This would have worked had we used pointers instead, because the
compiler knows that it's OK to assign const(Elem*) to const(Elem)*.
However, in this case, the compiler has no way of knowing that it is
safe to assign const(RefCounted!Elem) to RefCounted!(const(Elem)).
Indeed, they are different types, and the language currently has no way
of declaring the head-mutable construct required here.

This is only the tip of the iceberg, of course.  If you then try to add a method to RefCounted to make it convert const(RefCounted!T) to RefCounted!(const(T)), then you'll be led down a rabbit hole of further problems with const (e.g., how to implement ref-counting with const objects in a way that doesn't violate the type system) until you reach the point where it's impossible to proceed without casting away const somehow.  Unfortunately, the spec says that's Undefined Behaviour.  So you're on your own.

This is just one example among many, that const is hard to use in the general case.  It works fairly well for a narrow number of cases, such as for built-in types, but once you start generalizing your code, you'll find brick walls in undesired places, the workarounds for which require so much effort as to offset any benefits that const may have brought.

TL;DR: const is beautiful in theory, but hard to use in practice.  So hard that it's often not worth the trouble, despite the benefits that it undoubtedly does provide.

P.S. If D had the concept of head-mutable, a lot of this pain (though not all) would have been alleviated.


T

-- 
"I'm running Windows '98." "Yes." "My computer isn't working now." "Yes, you already said that." -- User-Friendly
August 28, 2018
On Tue, Aug 28, 2018 at 08:18:57AM +0000, Eugene Wissner via Digitalmars-d wrote: [...]
> There are still valid use cases where const should be "broken". One of them is mutex (another one caching).

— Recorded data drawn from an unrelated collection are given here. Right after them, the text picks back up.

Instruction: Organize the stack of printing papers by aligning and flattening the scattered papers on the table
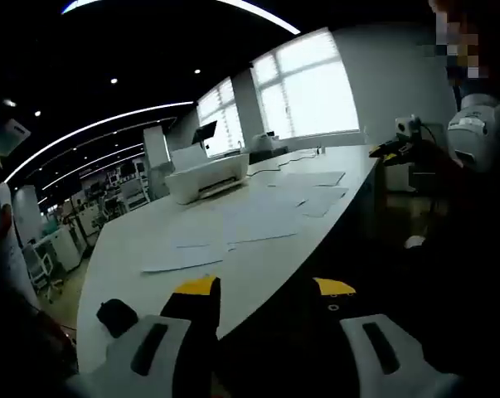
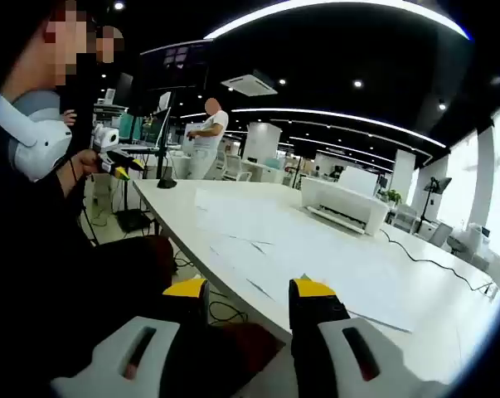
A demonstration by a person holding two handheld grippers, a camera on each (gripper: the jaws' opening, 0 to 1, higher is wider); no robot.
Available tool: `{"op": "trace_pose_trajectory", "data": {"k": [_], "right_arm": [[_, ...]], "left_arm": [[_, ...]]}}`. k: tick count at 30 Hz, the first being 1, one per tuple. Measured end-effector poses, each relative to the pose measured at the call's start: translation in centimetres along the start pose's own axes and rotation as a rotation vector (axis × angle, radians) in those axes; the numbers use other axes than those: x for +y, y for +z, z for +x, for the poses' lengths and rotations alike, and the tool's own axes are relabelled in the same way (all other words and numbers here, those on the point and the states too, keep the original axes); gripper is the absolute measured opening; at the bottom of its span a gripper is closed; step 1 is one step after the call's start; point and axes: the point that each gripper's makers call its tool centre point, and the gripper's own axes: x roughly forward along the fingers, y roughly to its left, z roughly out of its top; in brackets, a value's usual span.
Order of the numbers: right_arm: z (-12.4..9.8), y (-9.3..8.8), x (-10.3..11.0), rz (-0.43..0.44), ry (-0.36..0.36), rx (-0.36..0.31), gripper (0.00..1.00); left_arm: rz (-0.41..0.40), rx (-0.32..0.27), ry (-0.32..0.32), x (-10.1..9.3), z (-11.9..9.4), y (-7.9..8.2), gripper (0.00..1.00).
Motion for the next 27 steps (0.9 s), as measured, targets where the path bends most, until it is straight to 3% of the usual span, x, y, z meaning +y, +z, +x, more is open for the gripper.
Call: {"op": "trace_pose_trajectory", "data": {"k": [27], "right_arm": [[0.38, 0.58, 0.04, -0.013, 0.007, 0.006, 0.35]], "left_arm": [[0.003, 0.000, -0.004, 0.35, 0.18, 0.08, 0.48]]}}
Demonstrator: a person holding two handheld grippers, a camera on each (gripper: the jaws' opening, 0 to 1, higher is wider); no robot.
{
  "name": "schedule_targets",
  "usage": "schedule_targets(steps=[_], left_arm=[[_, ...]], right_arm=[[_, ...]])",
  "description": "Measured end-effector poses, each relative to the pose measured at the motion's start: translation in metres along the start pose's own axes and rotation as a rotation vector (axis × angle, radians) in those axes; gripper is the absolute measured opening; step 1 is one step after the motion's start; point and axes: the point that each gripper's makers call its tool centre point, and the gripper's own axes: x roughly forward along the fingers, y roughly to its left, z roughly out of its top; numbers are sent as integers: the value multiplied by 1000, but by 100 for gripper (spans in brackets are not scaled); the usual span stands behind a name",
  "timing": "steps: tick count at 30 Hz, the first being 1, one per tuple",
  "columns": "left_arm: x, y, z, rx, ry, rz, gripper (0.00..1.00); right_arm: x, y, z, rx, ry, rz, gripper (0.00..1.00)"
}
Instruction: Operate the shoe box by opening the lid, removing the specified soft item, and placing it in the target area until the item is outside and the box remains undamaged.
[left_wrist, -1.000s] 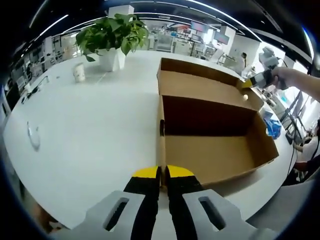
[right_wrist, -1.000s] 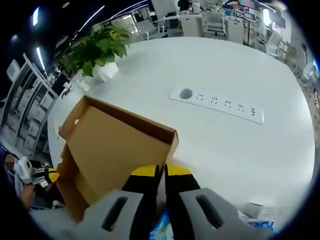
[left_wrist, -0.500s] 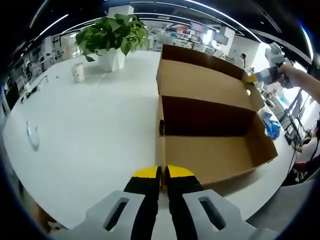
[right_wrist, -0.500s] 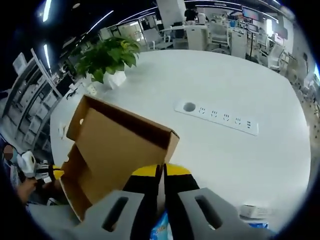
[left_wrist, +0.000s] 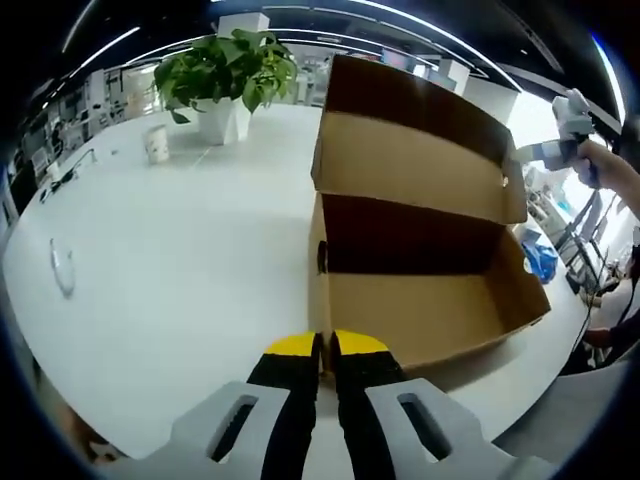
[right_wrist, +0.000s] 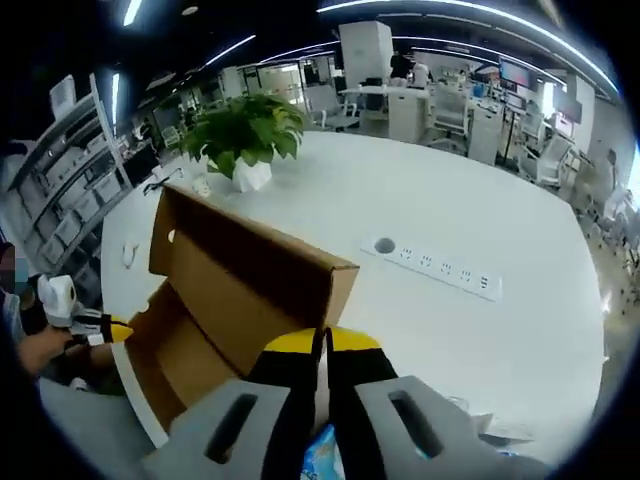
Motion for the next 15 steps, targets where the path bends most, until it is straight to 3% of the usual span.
schedule_targets(steps=[7, 15], left_arm=[[-1, 0, 0, -24, -22, -13, 3], [-1, -2, 0, -22, -25, -25, 3]], right_arm=[[-19, 15, -1, -63, -90, -21, 0], [-43, 36, -17, -117, -207, -68, 0]])
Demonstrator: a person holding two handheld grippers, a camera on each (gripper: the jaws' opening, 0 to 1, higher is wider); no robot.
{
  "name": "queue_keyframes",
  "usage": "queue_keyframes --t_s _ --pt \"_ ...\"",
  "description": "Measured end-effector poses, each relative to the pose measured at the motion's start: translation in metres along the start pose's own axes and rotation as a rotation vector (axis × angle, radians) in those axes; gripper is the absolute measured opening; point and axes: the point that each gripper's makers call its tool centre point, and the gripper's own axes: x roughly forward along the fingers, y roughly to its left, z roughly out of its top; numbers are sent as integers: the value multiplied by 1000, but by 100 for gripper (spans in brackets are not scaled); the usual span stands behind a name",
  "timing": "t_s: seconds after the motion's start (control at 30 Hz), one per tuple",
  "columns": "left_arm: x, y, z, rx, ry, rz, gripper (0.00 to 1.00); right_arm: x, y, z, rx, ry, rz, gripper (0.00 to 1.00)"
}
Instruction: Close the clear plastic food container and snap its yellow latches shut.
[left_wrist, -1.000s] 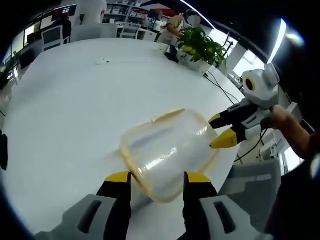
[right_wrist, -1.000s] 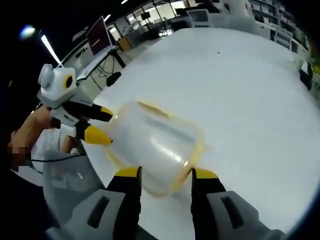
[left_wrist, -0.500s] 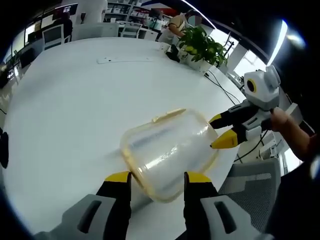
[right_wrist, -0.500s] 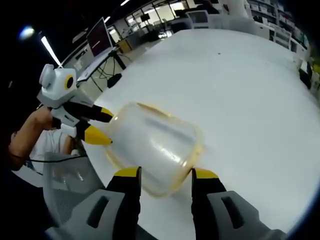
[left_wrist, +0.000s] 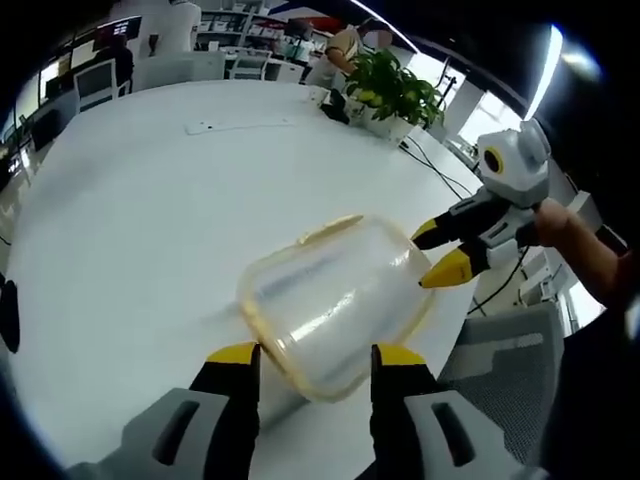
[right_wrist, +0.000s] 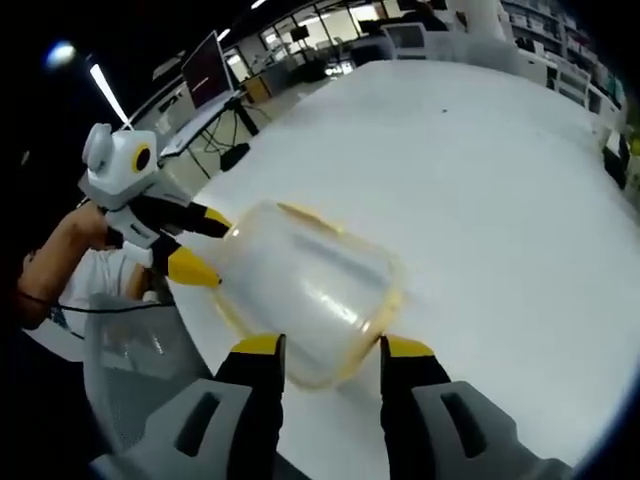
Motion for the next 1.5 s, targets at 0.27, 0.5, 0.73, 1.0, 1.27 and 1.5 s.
queue_keyframes --t_s 0.27,0.5,0.73,1.0,1.27,1.5 --pt "-13 3 19 43 -43 15 37 -10 0 15 -86 -38 -12 33" --pt "-16 -3 36 106 -80 6 34 -13 7 32 -185 -77 0 25" --pt "-11 -13 43 153 -85 -21 30 -6 13 40 -257 -74 21 20" --pt "-2 -25 42 210 -67 -49 27 3 21 47 -315 -80 54 17" --pt "10 -35 42 256 -50 -76 26 12 29 60 -349 -108 91 18" --pt "16 -41 41 283 -35 -101 26 21 38 65 -389 -115 134 16"
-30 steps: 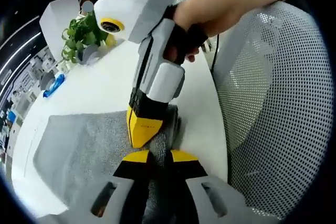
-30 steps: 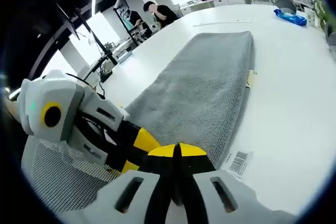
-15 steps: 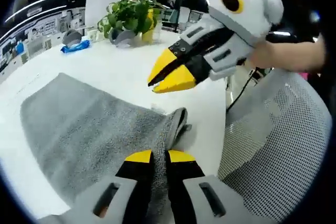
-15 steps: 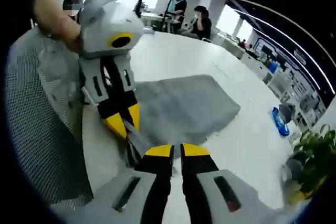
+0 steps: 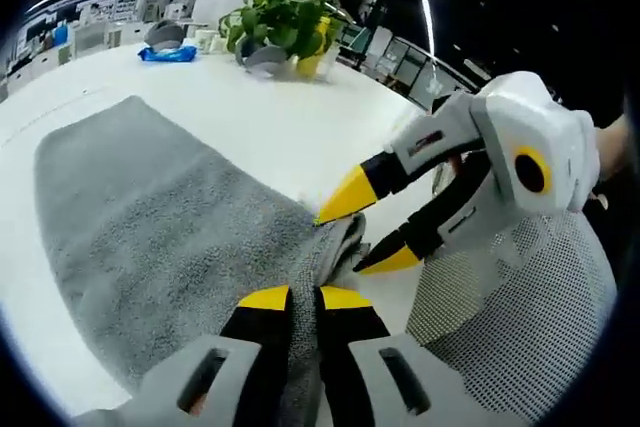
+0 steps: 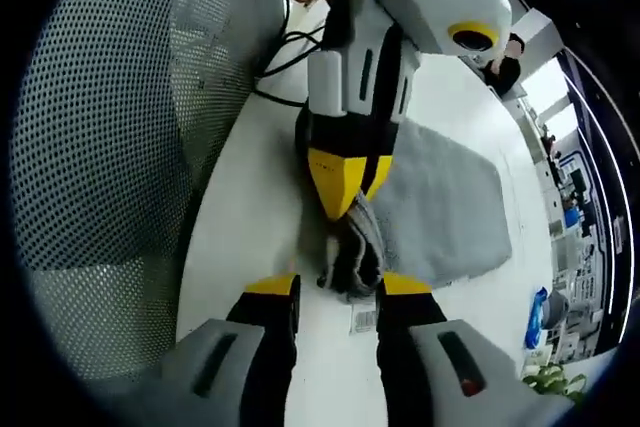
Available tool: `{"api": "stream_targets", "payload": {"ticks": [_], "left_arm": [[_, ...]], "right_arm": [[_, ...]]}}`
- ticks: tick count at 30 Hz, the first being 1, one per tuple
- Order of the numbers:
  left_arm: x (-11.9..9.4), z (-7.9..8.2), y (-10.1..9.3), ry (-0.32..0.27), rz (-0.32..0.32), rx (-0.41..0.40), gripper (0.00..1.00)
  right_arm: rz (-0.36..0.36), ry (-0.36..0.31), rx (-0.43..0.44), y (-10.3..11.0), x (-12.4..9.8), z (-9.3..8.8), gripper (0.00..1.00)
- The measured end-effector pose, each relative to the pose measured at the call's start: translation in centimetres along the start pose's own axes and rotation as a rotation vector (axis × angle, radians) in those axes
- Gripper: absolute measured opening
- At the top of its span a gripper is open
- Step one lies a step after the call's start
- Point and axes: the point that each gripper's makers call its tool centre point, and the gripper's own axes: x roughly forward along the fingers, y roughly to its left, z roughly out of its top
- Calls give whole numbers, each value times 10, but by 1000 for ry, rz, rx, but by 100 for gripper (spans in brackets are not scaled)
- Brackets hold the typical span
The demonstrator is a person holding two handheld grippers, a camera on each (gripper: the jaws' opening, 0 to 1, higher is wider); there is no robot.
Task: Fold the towel on the table until its edges align and the towel forms a compact rectangular stack.
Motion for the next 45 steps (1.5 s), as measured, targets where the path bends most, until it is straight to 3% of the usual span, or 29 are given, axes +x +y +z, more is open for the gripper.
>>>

I have very little experiance in multi-threaded programming, but what do you think about "mutable" members, despite the object is const?

The problem with compromising const is that it would invalidate any guarantees const may have provided.  Const in D is not the same as const in languages like C++; const in D means *physical* const, as in, the data might reside in ROM where it's physically impossible to modify. Allowing the user to bypass this means UB if the data exists in ROM.

Plus, the whole point of const in D is that it is machine-verifiable, i.e., the compiler checks that the code does not break const in any way and therefore you are guaranteed (barring compiler bugs) that the data does not change.  If const were not machine-verifiable, it would be nothing more than programming by convention, since it would guarantee nothing.  Allowing const to be "broken" somewhere would mean it's no longer machine-verifiable (you need a human to verify whether the semantics are still correct).

Many of D's const woes can actually be solved if we had a language-supported way of declaring the equivalence between const(U!T) and U!(const(T)), AKA head-mutable.  The language already supports a (very) limited set of such conversions, e.g., const(T*) is assignable to const(T)*, because you're just making a copy of the pointer, but the target is still unchangeable.  However, because there is no way to specify such a conversion in a user-defined type, that means things like RefCounted, or caches, or mutexes, cannot be made to work without either ugly workarounds or treading into UB territory by casting away const.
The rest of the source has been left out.